VLSI and Philips to Tie the Knot
Jeff Dorsch -- Electronic News, 5/10/1999
San Jose — What's next for VLSI Technology Inc.?
Now that Royal Philips Electronics NV finally got what it wanted, after agreeing to spend more than $1 billion to acquire the custom chipmaker, the emphasis will be on how VLSI Technology will fit into Philips Semiconductors.
Some observers see parallels to Philips' long-ago acquisition of Signetics Corp., an old-line Silicon Valley chipmaker. Signetics continued on its own, under its own name, for some years before being subsumed into Philips Semiconductors. But Signetics' less-than-stellar performance during that period could persuade Philips to take a different tack this time.
"VLSI and Philips Semiconductors have complementary operations with almost no product overlap," the companies stated last week. "Combining VLSI's digital expertise and capabilities in wireless communications, computer networking and ASICs with Philips' strengths in wireless, multimedia, automotive and consumer electronics will benefit the customers of both companies and create numerous growth opportunities."

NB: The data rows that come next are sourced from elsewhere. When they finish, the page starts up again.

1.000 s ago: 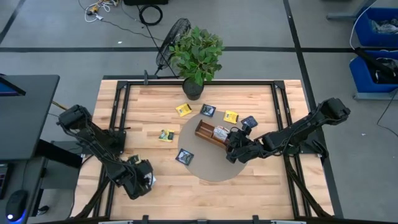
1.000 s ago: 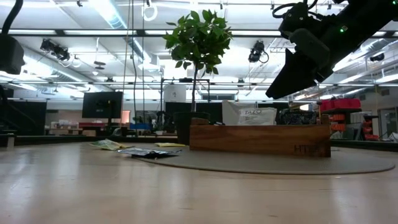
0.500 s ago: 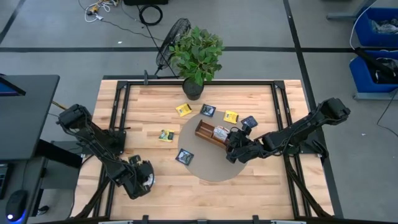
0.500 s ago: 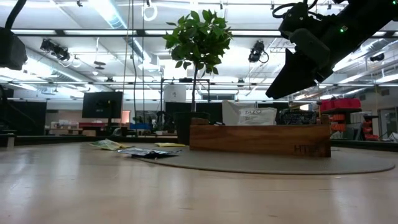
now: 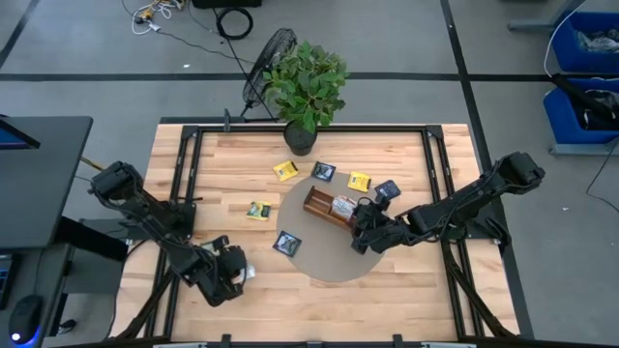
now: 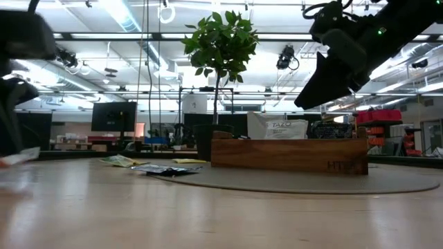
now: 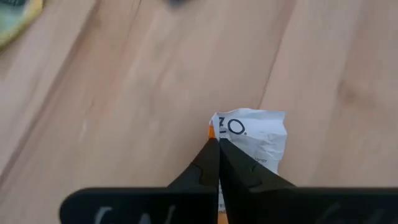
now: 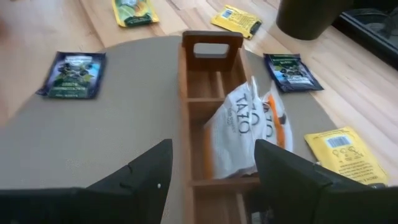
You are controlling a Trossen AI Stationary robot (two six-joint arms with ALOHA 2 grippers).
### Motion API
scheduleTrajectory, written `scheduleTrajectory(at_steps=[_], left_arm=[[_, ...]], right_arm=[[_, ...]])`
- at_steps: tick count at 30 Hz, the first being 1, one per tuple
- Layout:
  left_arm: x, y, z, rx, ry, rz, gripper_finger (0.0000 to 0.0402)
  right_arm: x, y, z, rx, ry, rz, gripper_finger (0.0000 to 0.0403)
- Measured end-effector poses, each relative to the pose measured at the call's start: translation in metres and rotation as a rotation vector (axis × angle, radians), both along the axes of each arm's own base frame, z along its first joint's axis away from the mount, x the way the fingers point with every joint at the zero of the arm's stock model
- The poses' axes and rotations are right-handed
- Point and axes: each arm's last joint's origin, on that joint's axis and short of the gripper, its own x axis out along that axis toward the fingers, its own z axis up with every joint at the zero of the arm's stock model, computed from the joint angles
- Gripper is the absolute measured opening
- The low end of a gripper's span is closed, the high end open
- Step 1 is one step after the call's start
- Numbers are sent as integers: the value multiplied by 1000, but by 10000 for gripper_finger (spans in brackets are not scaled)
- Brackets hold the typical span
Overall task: Pick & Place Tea
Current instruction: Put the orange tea bag into the middle section of the wooden organizer
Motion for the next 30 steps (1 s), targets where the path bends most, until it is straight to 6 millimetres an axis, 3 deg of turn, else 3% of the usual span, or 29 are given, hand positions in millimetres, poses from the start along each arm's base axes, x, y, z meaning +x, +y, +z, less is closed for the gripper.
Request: scheduleTrajectory(at_steps=[11,20,30], left_arm=[[42,4,18,79,-322,-54,3],[75,39,28,143,-434,86,3],[98,62,43,204,-549,103,3]], right_arm=[[10,13,9,109,-84,189,235],[20,19,23,215,-242,301,235],[30,3,30,276,-314,301,235]])
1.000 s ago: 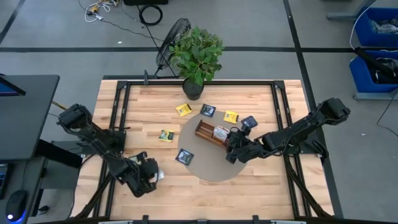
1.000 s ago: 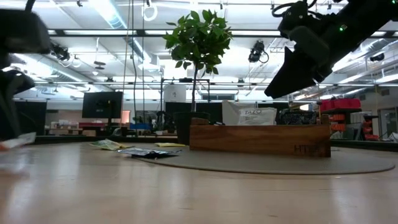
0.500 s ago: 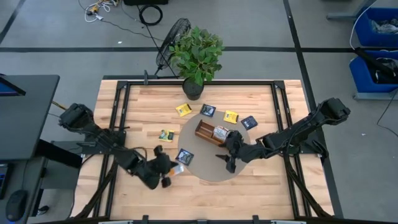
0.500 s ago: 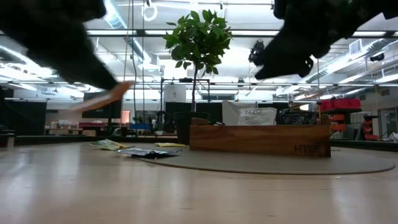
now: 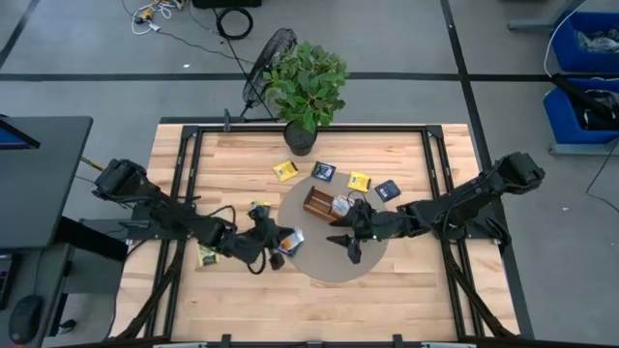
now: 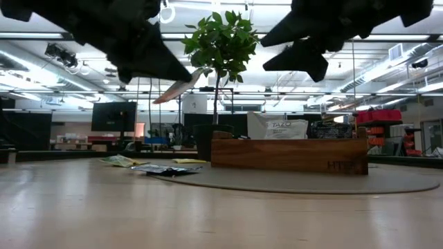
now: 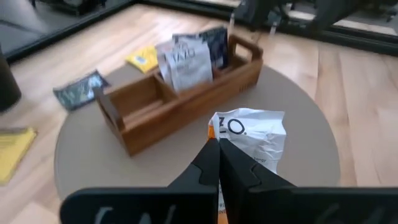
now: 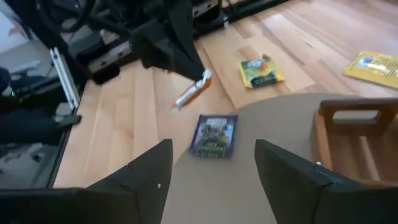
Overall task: Pick & Place Tea
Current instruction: Put the orange tea bag into the middle section of the wooden organizer
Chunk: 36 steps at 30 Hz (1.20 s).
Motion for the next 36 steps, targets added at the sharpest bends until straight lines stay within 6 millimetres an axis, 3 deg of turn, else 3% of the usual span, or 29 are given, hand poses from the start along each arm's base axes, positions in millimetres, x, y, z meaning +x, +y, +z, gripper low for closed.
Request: scheduleTrajectory(at_steps=[12,18,36], left_arm=[[17,26,16,42,-133,59,3],[25,34,14,52,-162,86,3],[32,32,15,63,-234,38,3]], right_arm=[[10,-14,14,25,-91,-40,235],[15,-15,22,6,-111,-42,235],[30,-30,11,3,-78,-95,234]])
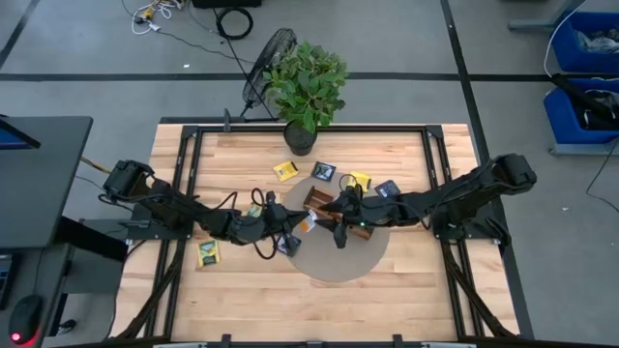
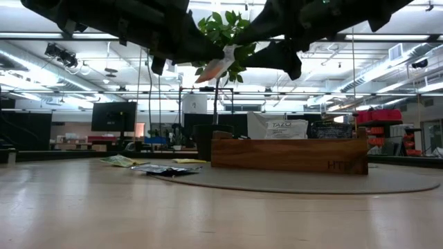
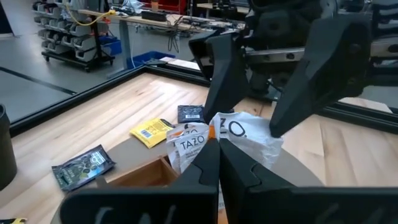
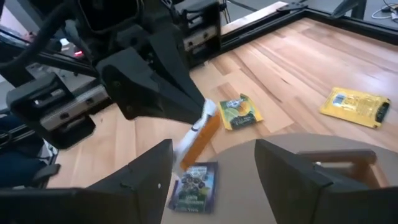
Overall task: Pick & Place Tea
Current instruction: Put the orange tea bag into the middle section of the wooden organizer
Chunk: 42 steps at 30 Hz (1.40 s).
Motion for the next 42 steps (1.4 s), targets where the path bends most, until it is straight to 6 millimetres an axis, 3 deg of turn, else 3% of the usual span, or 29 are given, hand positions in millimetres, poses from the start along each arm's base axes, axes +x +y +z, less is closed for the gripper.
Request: scheduleTrajectory(at_steps=[6,15,20,25,34,42], left_arm=[[0,0,0,0,-3,-3,3],[-1,-1,-4,23,43,-13,3],[-1,-4,-4,-17,35,-61,8],[-2,-4,-1,-26,26,-60,46],[-3,-3,-3,35,80,-67,124],[-8,-3,-4,47,145,-70,153]], right_arm=[[6,2,0,-18,12,17,191],[4,2,-6,-67,94,39,13],[1,4,-9,-80,133,39,6],[-6,10,-11,-103,200,32,4],[-40,10,4,-91,316,-68,1],[-56,2,5,-67,474,-161,1]])
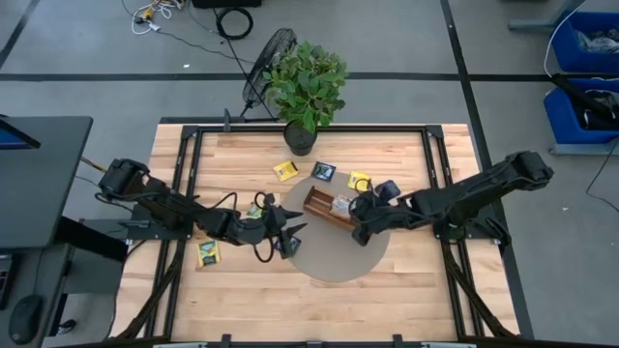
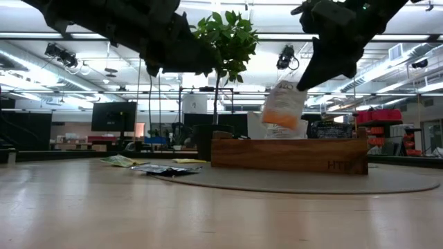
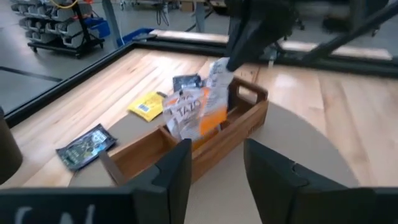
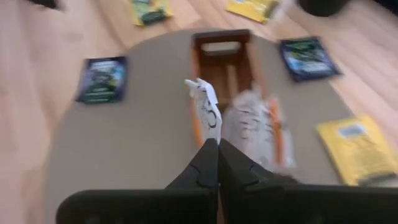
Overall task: Pick & Place Tea
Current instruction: Put the orange tea bag into the middle section of the wooden organizer
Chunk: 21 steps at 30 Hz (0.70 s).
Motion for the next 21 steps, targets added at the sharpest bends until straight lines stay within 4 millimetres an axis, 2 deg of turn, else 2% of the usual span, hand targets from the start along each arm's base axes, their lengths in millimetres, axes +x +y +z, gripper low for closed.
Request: scheduleTrajectory(at_steps=[7,21], left_arm=[[-1,-2,0,-11,5,-3,150],[-2,-3,-3,-10,31,-5,151]], right_arm=[[1,-4,8,-5,14,-45,0],[10,-14,-12,53,129,-54,0]])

It appears this may be the final act for Al Stein in his 17-year career at VLSI Technology. Philips has indicated that Stein plans to retire once the merger transition is completed. The 66-year-old VLSI chairman and chief executive officer is expected to walk away with millions following the acquisition; as of March 16, he held 1,438,430 common shares of VLSI stock, worth $30.2 million at Philips' new tender offer price of $21 a share, and VLSI lent him $6.2 million in February to acquire options for more shares.
In a memo distributed last week to VLSI employees, Stein said, "I have been privileged to know and work with you. I would like to wish you all well, and hope that we will continue to cross paths in the weeks, months and years to come."
Stein is expected to move on to a post-VLSI career in directorships and consulting. He currently serves on the boards of Applied Materials Inc. and Tandy Corp.
Philips had first approached VLSI about a merger or another combination last September, but kept the dialogue under wraps for months before going public with its intent to acquire VLSI in late February. A hostile tender offer was initiated on March 5, bidding $17 a share in cash. VLSI's board of directors formally rejected the offer later that month, while opening the door to talks with Philips and other parties.
In April, Philips and VLSI reached a confidentiality and standstill agreement that allowed Philips to look at non-public information about VLSI, and to meet with its executives. Those events led to the May 2 definitive merger agreement between the companies, under which Philips will pay $21 a share in cash for all outstanding shares of VLSI.
VLSI has 46.6 million shares outstanding, including 1.2 million already owned by Philips. Philips said it will cash out options on an additional 11.3 million shares of VLSI common stock, putting the purchase price at around $1.2 billion. Philips amended and extended its tender offer to Friday, May 14.
At the opening of a Philips Semiconductors' $300 million test and assembly plant in the Philippines last week, Philips Semiconductors Chairman Arthur van der Poel told Bloomberg News, "What we saw in the books gave us confidence, and more specifically was the fact that the first-quarter result of VLSI was better than anticipated, but more importantly they had received good orders from a number of key customers which means that the future business is quite solid. The combination of those factors led us to that price. We wanted to conclude this process quickly and we believe that with the $21 offer, it would be so compelling that we could close the deal quickly."
Just before concluding its merger agreement with Philips, VLSI reported receiving a $19 million order from Mitsubishi Electric Corp., which will use VLSI's OneCT single-chip GSM broadband offering in its Trium GSM mobile phones.